Which, of course, is precisely what we’re building.
– Steve G. Steinberg
1 The Maes-Garreau law comes from research by MIT professor Pattie Maes and journalist Joel Garreau which found that predictions of a technological Deus Ex Machina – whether an immortality pill or thinking machines – are always scheduled to occur within the last few years of the prognosticators expected lifespan.
2 Joplin, Janice.
3 One contribution to this field, “Scalable Techniques for Mining Causal Structures”, was written by a pre-Google Sergey Brin. I take this as evidence that Brin has a knack for fingering the technological zeitgeist, but also, based on the paper’s startling acontextuality — it betrays no knowledge of the huge body of related research — that he was bad at searching.
4 The irony, of course, is that much of the fire damage in 1906 was from insurance-motivated arson. Almost nobody had earthquake coverage, so people burned their already collapsed buildings to ensure reimbursement. This may also explain why the city of San Francisco saw nothing wrong with weakening safety codes, in contradiction with the rest of the country, to help expedite rebuilding.
5 In a bid to understand what sort of “ancillary services” auto insurers offer, I recently looked at Admiral (ADM.LN) a well-respected UK auto insurer. I was gobstopped to discover that the largest chunk of the company’s profits comes from selling leads to lawyers. Call me naïve: I did not realize that the insurance industry’s kvetching about runaway litigation forcing higher premiums came with a smirk. Back in my misspent youth, we had a word for this sort of thing. We called it stealing.
6 Although the GPS-based programs are largely a mirage, you do see some insurers promoting a “low miles” discount. These are primarily offered in California and Texas, where the state regulatory bodies have been pushing insurers toward a per-mile system for some time.
7 The process is also reminiscent of that well-worn joke about the French and their love of theory. (After many hours of debate on the UN floor, the French delegate says, “Fine, I accept that your idea works in practice… but does it work in theory?”)

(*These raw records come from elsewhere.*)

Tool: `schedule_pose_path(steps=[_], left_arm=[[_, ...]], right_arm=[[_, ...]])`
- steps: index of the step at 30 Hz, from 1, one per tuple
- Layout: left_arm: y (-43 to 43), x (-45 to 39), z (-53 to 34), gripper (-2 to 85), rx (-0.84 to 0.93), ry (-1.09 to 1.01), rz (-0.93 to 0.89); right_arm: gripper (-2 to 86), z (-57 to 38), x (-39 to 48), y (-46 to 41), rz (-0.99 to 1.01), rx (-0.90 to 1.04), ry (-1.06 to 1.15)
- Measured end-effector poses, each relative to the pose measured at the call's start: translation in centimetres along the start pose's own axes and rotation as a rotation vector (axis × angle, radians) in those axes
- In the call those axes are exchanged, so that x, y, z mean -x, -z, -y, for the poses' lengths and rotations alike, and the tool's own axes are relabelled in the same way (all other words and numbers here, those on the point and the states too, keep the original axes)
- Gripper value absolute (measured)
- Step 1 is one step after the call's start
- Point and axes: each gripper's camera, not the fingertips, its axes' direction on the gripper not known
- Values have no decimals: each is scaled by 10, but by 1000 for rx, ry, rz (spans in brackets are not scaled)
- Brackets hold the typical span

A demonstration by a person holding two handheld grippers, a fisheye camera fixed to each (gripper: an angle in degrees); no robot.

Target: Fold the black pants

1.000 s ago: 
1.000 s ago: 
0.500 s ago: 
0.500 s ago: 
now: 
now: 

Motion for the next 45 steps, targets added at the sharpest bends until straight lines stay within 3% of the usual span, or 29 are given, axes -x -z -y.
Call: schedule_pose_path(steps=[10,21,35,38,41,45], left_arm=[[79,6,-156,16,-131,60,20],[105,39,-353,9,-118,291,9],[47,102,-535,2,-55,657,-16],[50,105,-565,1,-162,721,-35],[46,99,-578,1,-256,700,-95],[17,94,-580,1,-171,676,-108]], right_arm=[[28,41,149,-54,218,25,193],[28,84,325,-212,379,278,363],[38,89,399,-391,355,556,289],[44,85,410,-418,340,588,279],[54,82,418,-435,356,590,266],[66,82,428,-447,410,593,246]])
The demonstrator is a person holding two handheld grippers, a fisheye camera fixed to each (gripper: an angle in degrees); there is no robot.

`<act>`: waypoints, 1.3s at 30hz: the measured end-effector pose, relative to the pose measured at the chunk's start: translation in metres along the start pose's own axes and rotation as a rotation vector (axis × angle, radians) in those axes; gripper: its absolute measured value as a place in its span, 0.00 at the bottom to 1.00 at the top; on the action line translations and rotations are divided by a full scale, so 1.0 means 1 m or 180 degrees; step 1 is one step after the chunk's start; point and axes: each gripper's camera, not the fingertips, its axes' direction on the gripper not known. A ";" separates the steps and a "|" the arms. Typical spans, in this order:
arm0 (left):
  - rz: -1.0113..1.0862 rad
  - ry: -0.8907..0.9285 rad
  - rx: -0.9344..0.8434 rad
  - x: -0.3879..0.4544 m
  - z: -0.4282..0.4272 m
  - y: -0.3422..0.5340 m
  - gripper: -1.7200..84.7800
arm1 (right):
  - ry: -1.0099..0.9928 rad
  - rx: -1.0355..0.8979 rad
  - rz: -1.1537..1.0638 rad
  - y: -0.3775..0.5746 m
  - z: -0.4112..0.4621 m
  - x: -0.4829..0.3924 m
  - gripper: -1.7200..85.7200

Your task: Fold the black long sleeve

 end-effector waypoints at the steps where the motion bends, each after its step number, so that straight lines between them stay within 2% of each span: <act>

8 In this month’s Interview, Michael “Club Kid Killer” Alig rationalizes his drug abuse as “performative”: by acting like a drug addict, he became one.
10 Anyone who lived through the Science Wars of the 1990s, when physicists and English professors engaged in pitched battle over the nature of objectivity, the meaning of (post)modernism, and the drawing of academic borders, will be amused to learn it is no longer unusual for computer scientists to cite works by Barthes, Derrida, and Foucault. Once dismissed as impenetrable, pernicious nonsense, their books are now simply instructional. (A strong rebuttal, to my mind, of the current conventional wisdom that lit crit must become more “scientific” to survive.)